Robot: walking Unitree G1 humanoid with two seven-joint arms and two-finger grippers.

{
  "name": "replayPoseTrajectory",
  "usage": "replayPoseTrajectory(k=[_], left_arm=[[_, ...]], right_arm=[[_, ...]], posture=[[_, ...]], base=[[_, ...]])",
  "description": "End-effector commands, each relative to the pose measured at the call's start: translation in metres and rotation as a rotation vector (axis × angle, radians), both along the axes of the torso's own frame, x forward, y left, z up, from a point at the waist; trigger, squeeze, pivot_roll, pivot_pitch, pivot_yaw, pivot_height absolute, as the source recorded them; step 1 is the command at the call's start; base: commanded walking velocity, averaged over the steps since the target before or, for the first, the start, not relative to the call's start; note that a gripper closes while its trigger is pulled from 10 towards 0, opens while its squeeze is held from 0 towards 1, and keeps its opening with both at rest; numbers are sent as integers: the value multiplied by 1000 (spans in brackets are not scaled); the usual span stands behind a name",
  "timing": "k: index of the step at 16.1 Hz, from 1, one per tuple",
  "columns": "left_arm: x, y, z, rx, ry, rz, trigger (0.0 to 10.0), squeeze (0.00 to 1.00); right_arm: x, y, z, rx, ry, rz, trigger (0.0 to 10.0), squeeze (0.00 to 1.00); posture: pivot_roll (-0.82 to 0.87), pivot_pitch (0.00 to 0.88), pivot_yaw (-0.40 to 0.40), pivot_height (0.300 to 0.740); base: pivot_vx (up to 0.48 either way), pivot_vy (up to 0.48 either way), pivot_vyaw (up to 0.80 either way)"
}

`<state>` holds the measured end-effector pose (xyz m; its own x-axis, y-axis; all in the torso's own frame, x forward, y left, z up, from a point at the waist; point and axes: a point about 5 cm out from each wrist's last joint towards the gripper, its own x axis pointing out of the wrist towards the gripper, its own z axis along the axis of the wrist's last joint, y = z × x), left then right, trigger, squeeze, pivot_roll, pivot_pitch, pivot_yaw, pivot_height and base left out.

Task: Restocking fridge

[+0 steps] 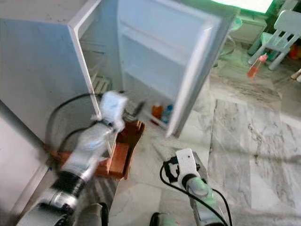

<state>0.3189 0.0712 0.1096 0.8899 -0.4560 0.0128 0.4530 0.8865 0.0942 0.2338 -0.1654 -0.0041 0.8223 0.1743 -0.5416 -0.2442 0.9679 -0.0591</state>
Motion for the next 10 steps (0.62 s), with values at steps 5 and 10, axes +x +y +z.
replayPoseTrajectory(k=[5, 10], left_arm=[[-34, 20, -47, 135, 137, 37, 10000, 0], [-37, 22, -54, 178, 151, 59, 10000, 0]], right_arm=[[2, -1, 1, -54, -17, 23, 10000, 0], [5, 1, 2, -47, -23, 25, 10000, 0]], posture=[[132, 82, -87, 740], [130, 79, -87, 740]], base=[[0, -382, -81], [0, -288, -558]])
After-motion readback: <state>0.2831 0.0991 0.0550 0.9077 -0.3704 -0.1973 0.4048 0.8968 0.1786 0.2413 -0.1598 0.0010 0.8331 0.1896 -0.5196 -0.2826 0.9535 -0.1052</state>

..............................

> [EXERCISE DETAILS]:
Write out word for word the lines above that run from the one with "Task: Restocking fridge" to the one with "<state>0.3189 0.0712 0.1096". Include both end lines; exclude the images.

> [ANSWER TO THE PROBLEM]:
Task: Restocking fridge

[+0 steps] 

<state>0.3189 0.0712 0.1096 0.8899 -0.4560 0.0128 0.4530 0.8865 0.0942 0.2338 -0.1654 -0.0041 0.8223 0.1743 -0.5416 -0.2442 0.9679 -0.0591</state>

No more output is needed.